Task brief: An exact copy of all the data is the expected answer.

*** Opening of Source data ***

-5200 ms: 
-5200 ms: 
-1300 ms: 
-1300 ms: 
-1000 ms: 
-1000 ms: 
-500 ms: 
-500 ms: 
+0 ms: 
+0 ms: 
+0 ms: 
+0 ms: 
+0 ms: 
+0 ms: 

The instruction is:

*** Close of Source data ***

Result of the task:
-5200 ms: 
-5200 ms: 
-1300 ms: 
-1300 ms: 
-1000 ms: 
-1000 ms: 
-500 ms: 
-500 ms: 
+0 ms: 
+0 ms: 
+0 ms: 
+0 ms: 
+0 ms: 
+0 ms: 

The instruction is:

The answer given here is complete.